Edith Gero es pastora, escritora, consejera bíblica y la creadora de Bahía Esperanza. Un sitio amable donde romper el silencio y encontrar herramientas para la resolución de conflictos, más la motivación a un sano crecimiento diario.

4 Comentarios

  • Cristy

    Gracias a Dios por su vida porque la utiliza en favor de los que necesitamos ayuda ,
    Este articulo que leí fue de mucha bendición y se que debo de tomar decisiones en
    Base a lo que Dios dice

  • Violeta

    Este mensaje ha sido de mucha bendición para mí, estoy pasando por una situación muy dificil, hace muchos años le fui infiel a mi esposo, y él me descubrió, me di cuenta que había cometido el error más grande de mi vida y le pedí perdón, confesé mi pecado a un Sacerdote y me dijo que lo confesará a mi esposo y que no volviera a pecar más, me dijo que había que hacer mucho trabajo en mi matrimonio para sanar esa herida, y que lo platicara abiertamente con mi esposo, para que el pudiera perdonarme y sanar su corazón. Lo hice y durante más de 3 años, el me ha hecho la vida imposible, sabía que era la forma de pagar mi culpa, aún cuando en mi corazón sentí el perdón de Dios, fuimos a un retiro y allí el sanó (supuestamente), ya que 9 meses despues del retiro, descubrí que estaba yendo a recoger a una mujer a su trabajo, el cel se le activó y escuché todo lo que hablaban, nada comprometedor, pero me lo estaba ocultando, sentí que el Señor me estaba dejando escuchar para que yo me pusiera alerta, le hice un escandalo, por teléfono y le hable a la mujer, y le dije hasta de lo que se iba a morir a los dos, ella me envio varios mensajes, diciendo que no habia nada, el juro que no había nada, pero yo se que si el Señor no hubiera permitido que yo escuchara, posiblemente hubieran llegado a más, desde entonces me le pegue como su sombra, pero no sabía que el seguia con sus cosas por internet, hasta hace unos días que descubrí que tiene una cuenta de correo extra y que tiene facebook con otro nombre, alli contacta solo a mujeres, les dice cosas que nunca pensé que le dijera a otra mujer, más que a mi, pero eso me duele muchisimo, lo encaré y me dijo que es por venganza de lo que yo le hice, no se que hacer estoy desesperada, sigo descubriendo cosas, estoy al borde de la desesperación, no se que hacer, me pidio perdon, me con malas expresiones que era por ch……. pero no le creo, se que todavía siente odio hacia mi, por lo que paso en el pasado, no le tengo confianza, siento que si lo hace porque siempre ha sido asi, le escribe a mujeres de noticieros, y les dice que las ama y que quisiera tener algo con ellas.
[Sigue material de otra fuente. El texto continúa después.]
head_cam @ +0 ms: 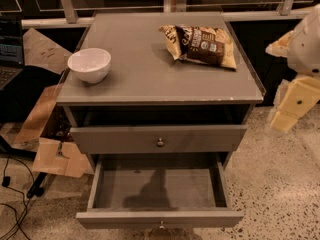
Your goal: Close middle drawer
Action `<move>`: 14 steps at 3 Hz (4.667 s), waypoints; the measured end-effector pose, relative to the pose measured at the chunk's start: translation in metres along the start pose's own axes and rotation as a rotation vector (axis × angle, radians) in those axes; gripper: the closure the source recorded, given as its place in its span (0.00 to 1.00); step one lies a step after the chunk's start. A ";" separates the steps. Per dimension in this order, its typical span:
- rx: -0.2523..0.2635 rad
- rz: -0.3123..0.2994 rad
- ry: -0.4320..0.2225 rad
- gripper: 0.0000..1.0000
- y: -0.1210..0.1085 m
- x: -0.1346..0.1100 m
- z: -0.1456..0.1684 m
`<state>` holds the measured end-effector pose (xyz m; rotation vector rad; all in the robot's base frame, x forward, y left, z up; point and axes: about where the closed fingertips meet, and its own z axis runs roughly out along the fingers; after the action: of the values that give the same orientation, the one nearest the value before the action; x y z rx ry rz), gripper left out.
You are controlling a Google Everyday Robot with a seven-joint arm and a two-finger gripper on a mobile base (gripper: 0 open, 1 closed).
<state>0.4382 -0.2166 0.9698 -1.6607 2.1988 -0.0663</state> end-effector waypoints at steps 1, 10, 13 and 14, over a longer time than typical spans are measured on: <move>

No se que hacer por favor necesito ayuda.

  • Bendecida

    Gracias por estas palabras y por el tiempo tomado, yo estoy dispuesta a hacer todo eso q la biblia nos dice y q tu nos recuerdas incluso perdonar la infidelidad q por cierto es en presente porque el esta viviendo con ella pero q debo hacer? oro sin cesar y espero sin hacer nada o le pido a Dios y hago todo lo q este en mis manos para q la deje, se reenamore de mi y vuelva con nosotros? el acepto al señor pero no esta en los caminos.y yo acabo de comenzar a entregarle mi vida enteramente a Jsesús.

  • Bendecida

    Gracias por estas palabras y por el tiempo tomado, yo estoy dispuesta a hacer todo eso q la biblia nos dice y q tu nos recuerdas incluso perdonar la infidelidad q por cierto es en presente porque el esta viviendo con ella pero q debo hacer? oro sin cesar y espero sin hacer nada o le pido a Dios y hago todo lo q este en mis manos para q la deje, se reenamore de mi y vuelva con nosotros? el acepto al señor pero no esta en los caminos.y yo acabo de comenzar a entregarle mi vida enteramente a Jesús.